Start of DATA EXCERPT

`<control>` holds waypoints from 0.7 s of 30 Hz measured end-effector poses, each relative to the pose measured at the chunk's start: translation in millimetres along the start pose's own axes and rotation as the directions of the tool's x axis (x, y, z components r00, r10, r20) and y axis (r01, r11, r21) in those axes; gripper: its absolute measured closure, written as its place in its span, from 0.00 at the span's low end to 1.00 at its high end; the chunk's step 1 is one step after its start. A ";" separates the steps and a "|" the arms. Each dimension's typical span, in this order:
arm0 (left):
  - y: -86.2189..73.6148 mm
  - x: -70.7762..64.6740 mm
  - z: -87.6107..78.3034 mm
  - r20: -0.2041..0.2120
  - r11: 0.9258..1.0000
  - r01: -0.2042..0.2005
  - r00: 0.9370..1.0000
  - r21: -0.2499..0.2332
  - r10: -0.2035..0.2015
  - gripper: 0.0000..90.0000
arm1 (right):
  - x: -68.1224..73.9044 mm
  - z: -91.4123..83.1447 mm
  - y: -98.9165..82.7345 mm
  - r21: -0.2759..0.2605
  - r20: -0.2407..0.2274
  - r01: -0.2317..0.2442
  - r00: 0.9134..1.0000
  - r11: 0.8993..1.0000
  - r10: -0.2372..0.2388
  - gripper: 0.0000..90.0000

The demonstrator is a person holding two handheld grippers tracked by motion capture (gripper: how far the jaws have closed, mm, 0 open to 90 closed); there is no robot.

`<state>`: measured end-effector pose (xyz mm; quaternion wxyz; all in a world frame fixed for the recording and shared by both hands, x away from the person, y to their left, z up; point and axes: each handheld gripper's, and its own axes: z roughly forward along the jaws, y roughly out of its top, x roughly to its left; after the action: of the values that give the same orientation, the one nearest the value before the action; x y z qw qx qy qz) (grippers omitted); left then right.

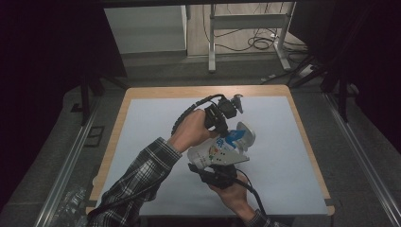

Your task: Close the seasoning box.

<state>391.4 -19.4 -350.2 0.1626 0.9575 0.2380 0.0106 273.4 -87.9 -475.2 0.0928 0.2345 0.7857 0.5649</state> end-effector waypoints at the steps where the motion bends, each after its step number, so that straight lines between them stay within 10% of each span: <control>1: 0.2 -0.1 0.0 0.000 1.000 0.000 1.000 0.001 0.000 1.00 | 0.1 -0.1 0.0 -0.001 -0.001 -0.001 1.000 1.000 0.001 0.79; 21: 1.8 0.0 0.5 0.001 1.000 0.001 1.000 0.003 -0.001 1.00 | -0.9 -0.3 0.5 -0.002 0.003 0.002 1.000 1.000 -0.002 0.79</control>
<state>392.2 -21.1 -350.1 0.1614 0.9577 0.2383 0.0096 274.2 -88.5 -474.7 0.0946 0.2346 0.7851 0.5653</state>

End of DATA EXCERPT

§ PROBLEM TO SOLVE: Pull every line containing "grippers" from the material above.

§ REPLY TO THE TASK:
The demonstrator is a person holding two handheld grippers tracked by motion capture (gripper: how far the jaws have closed, mm, 0 open to 90 closed); there is no robot.
`<state>`: measured end-effector pose (xyz mm; quaternion wxyz; all in a world frame fixed for the recording and shared by both hands, x away from the person, y to their left, z up; point and axes: each handheld gripper's, and its own axes: z roughly forward along the jaws, y roughly out of its top, x roughly to its left; after the action: of the values that give the same orientation, the one nearest the value before the action; x y z qw qx qy qz) (grippers omitted); left then right.

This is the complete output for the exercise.